*Work order*
Set down the records that follow exactly, every line of them.

*Data records*
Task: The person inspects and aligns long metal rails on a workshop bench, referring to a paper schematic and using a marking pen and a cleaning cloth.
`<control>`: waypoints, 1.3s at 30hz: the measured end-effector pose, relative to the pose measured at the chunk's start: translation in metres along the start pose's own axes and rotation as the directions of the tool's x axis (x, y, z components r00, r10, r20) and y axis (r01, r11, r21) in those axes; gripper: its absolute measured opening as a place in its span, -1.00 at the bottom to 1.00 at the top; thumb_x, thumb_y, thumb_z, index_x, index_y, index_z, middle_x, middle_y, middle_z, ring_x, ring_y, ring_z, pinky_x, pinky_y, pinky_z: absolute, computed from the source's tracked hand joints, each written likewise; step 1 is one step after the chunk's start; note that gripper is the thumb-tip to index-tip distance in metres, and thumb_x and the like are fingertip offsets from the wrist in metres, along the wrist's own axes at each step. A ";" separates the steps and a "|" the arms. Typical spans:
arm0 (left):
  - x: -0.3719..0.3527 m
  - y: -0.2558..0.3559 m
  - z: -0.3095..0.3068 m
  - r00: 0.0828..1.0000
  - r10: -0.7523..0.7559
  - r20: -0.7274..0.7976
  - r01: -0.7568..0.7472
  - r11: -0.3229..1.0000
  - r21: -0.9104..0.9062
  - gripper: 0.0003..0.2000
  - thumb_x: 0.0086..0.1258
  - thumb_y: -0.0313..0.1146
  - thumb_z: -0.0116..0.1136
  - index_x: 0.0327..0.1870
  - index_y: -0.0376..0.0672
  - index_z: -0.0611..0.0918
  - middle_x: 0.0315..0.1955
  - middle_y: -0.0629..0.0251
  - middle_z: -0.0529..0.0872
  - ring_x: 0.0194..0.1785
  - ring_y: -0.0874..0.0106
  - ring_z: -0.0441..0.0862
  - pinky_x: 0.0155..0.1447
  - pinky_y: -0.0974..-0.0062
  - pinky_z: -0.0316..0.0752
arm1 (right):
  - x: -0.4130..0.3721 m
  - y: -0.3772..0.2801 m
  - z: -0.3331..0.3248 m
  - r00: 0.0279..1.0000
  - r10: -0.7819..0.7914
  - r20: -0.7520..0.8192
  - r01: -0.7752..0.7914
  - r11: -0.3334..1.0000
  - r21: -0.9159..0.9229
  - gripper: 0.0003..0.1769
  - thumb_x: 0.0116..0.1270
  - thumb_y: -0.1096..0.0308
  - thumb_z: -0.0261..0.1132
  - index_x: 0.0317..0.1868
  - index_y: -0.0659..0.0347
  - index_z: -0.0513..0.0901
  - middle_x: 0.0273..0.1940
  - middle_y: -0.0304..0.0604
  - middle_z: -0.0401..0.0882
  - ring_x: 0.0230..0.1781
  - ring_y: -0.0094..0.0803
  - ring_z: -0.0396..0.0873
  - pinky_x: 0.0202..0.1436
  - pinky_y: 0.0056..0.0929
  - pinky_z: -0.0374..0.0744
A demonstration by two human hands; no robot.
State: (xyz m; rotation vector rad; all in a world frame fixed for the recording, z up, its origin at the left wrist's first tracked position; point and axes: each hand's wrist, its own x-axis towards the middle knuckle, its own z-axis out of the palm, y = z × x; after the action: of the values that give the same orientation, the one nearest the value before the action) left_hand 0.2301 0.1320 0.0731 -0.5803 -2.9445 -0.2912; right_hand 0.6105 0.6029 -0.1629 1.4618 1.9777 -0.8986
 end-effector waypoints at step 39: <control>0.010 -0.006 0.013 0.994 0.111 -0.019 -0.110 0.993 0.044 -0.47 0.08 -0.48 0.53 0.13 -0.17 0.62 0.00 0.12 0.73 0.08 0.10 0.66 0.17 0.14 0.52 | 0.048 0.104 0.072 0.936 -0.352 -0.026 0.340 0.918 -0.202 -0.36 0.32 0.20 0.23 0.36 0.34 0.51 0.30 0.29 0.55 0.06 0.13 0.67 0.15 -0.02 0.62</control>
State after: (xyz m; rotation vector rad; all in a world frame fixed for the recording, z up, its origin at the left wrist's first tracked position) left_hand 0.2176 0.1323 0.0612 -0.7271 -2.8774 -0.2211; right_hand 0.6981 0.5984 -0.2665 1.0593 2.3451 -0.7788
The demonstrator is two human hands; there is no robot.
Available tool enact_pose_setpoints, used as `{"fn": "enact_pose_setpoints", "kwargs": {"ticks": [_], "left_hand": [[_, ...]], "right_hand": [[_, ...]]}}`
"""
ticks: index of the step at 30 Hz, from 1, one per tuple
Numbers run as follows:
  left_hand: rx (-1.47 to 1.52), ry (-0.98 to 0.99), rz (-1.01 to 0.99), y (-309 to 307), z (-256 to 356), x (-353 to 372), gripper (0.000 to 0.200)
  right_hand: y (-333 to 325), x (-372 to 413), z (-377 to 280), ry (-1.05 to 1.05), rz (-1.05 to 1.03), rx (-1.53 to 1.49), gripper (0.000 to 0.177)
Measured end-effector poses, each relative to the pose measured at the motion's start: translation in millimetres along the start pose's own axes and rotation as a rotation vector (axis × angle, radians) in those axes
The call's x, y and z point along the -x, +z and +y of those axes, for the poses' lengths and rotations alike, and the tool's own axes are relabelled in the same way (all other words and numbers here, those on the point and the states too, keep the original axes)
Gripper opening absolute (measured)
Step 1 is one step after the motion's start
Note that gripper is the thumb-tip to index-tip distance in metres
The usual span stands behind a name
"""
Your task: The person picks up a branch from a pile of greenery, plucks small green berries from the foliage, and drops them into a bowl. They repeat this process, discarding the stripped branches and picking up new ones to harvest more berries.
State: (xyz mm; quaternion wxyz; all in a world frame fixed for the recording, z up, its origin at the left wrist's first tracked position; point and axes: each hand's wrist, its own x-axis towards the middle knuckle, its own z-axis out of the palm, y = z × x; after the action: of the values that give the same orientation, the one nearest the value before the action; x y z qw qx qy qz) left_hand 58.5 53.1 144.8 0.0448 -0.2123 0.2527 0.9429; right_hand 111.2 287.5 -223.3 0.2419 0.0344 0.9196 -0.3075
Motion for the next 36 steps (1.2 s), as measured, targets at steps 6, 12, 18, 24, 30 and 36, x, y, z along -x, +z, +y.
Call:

*Reply to the exercise*
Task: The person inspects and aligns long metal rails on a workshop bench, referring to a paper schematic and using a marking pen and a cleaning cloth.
`<control>`: waypoints, 1.3s at 30hz: the measured end-effector pose, relative to the pose measured at the chunk's start: translation in metres along the start pose's own axes and rotation as the directions of the tool's x axis (x, y, z components r00, r10, r20) and y axis (r01, r11, r21) in those axes; gripper: its absolute measured opening as a place in its span, -1.00 at the bottom to 1.00 at the top; thumb_x, thumb_y, thumb_z, index_x, index_y, index_z, middle_x, middle_y, middle_z, ring_x, ring_y, ring_z, pinky_x, pinky_y, pinky_z: absolute, computed from the source's tracked hand joints, each written likewise; step 1 is one step after the chunk's start; note that gripper is the thumb-tip to index-tip distance in metres, and thumb_x and the like are fingertip offsets from the wrist in metres, along the wrist's own axes at each step. A ";" separates the steps and a "|" the arms. Typical spans:
arm0 (left):
  - x: -0.3719..0.3527 m
  - y: -0.2558..0.3559 m
  - z: -0.3095..0.3068 m
  - r00: 0.0828..1.0000
  - r10: -0.7523..0.7559
  - r20: -0.7274..0.7976
  - r01: -0.7568..0.7472
  - r11: -0.3229..1.0000
  - r21: -0.9104..0.9062
  - gripper: 0.0003..0.2000
  - thumb_x: 0.0086..0.1258
  - thumb_y: -0.0313..0.1146
  - thumb_z: -0.0116..0.1136
  - index_x: 0.0327..0.1870
  - index_y: -0.0376..0.0672
  - index_z: -0.0611..0.0918
  - middle_x: 0.0315..0.1955
  - middle_y: -0.0629..0.0251
  - middle_z: -0.0529..0.0872
  - ring_x: 0.0194..0.1785
  - ring_y: -0.0874..0.0106
  - ring_z: -0.0441..0.0862
  - pinky_x: 0.0155..0.1447
  - pinky_y: -0.0974..-0.0062
  - pinky_z: -0.0316..0.0752
arm1 (right):
  - x: -0.4130..0.3721 m
  - y: -0.3772..0.2801 m
  - z: -0.3331..0.3248 m
  - r00: 0.0279..1.0000
  - r10: -0.7819..0.7914
  - r20: -0.7520..0.8192
  - r01: -0.7752..0.7914
  - r11: -0.3334..1.0000
  - r21: -0.9159..0.9229
  - gripper: 0.0003..0.1769
  - thumb_x: 0.0116..0.1270
  - thumb_y: -0.1096..0.0308
  - thumb_z: -0.0261..0.1132
  - index_x: 0.0317..0.1868
  - index_y: -0.0659..0.0347
  - index_z: -0.0513..0.0901
  - middle_x: 0.0273..0.1940
  - middle_y: -0.0304..0.0604
  - middle_z: -0.0401..0.0882
  - ring_x: 0.0230..0.1781
  - ring_y: -0.0094..0.0803
  - ring_z: -0.0396..0.0873
  - pinky_x: 0.0202..0.1436
  - pinky_y: 0.0056..0.0929
  - pinky_z: -0.0374..0.0744
A demonstration by two human hands; no robot.
State: (xyz m; rotation vector rad; all in a world frame fixed for the recording, z up, its origin at the left wrist's first tracked position; point and axes: each hand's wrist, its own x-axis towards the middle knuckle, its own z-axis out of the palm, y = z × x; after the action: of the values that give the same orientation, the one nearest the value before the action) left_hand 0.2301 0.1320 0.0731 -0.5803 -2.9445 -0.2912; right_hand 0.6105 0.6029 -0.1629 1.4618 1.9777 -0.8986
 end-effector waypoints at step 39: <control>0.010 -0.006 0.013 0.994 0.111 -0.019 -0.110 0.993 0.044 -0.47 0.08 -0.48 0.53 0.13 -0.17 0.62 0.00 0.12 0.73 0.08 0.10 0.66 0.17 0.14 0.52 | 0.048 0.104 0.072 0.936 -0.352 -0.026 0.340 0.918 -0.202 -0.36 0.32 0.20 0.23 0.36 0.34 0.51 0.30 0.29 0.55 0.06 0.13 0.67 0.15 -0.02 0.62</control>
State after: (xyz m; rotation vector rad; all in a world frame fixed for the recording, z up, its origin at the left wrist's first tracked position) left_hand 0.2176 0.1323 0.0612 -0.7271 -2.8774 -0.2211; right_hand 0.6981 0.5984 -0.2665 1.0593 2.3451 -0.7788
The demonstrator is two human hands; there is no robot.
Available tool enact_pose_setpoints, used as `{"fn": "enact_pose_setpoints", "kwargs": {"ticks": [_], "left_hand": [[_, ...]], "right_hand": [[_, ...]]}}`
"""
ticks: index of the step at 30 Hz, from 1, one per tuple
Numbers run as follows:
  left_hand: rx (-1.47 to 1.52), ry (-0.98 to 0.99), rz (-1.01 to 0.99), y (-309 to 307), z (-256 to 356), x (-353 to 372), gripper (0.000 to 0.200)
  right_hand: y (-333 to 325), x (-372 to 413), z (-377 to 280), ry (-1.05 to 1.05), rz (-1.05 to 1.03), rx (-1.53 to 1.49), gripper (0.000 to 0.177)
Measured end-effector poses, each relative to the pose measured at the motion's start: translation in millimetres along the start pose's own axes and rotation as a rotation vector (axis × angle, radians) in those axes
The call's x, y and z point along the -x, +z and +y of those axes, for the poses' lengths and rotations alike, and the tool's own axes are relabelled in the same way (all other words and numbers here, those on the point and the states too, keep the original axes)
Gripper opening absolute (measured)
Step 1 is one step after the motion's start
Note that gripper is the thumb-tip to index-tip distance in metres
The usual span stands behind a name
"""
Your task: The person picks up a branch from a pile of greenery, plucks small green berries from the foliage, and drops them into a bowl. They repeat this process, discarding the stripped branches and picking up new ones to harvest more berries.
State: (xyz mm; quaternion wxyz; all in a world frame fixed for the recording, z up, its origin at the left wrist's first tracked position; point and axes: each hand's wrist, its own x-axis towards the middle knuckle, its own z-axis out of the palm, y = z × x; after the action: of the values that give the same orientation, the one nearest the value before the action; x y z qw qx qy qz) left_hand 58.5 53.1 144.8 0.0448 -0.2123 0.2527 0.9429; right_hand 111.2 287.5 -223.3 0.2419 0.0344 0.9196 -0.3075
Motion for the next 36 steps (1.2 s), as measured, targets at steps 6, 12, 18, 24, 30 and 36, x, y, z along -x, +z, +y.
Call:

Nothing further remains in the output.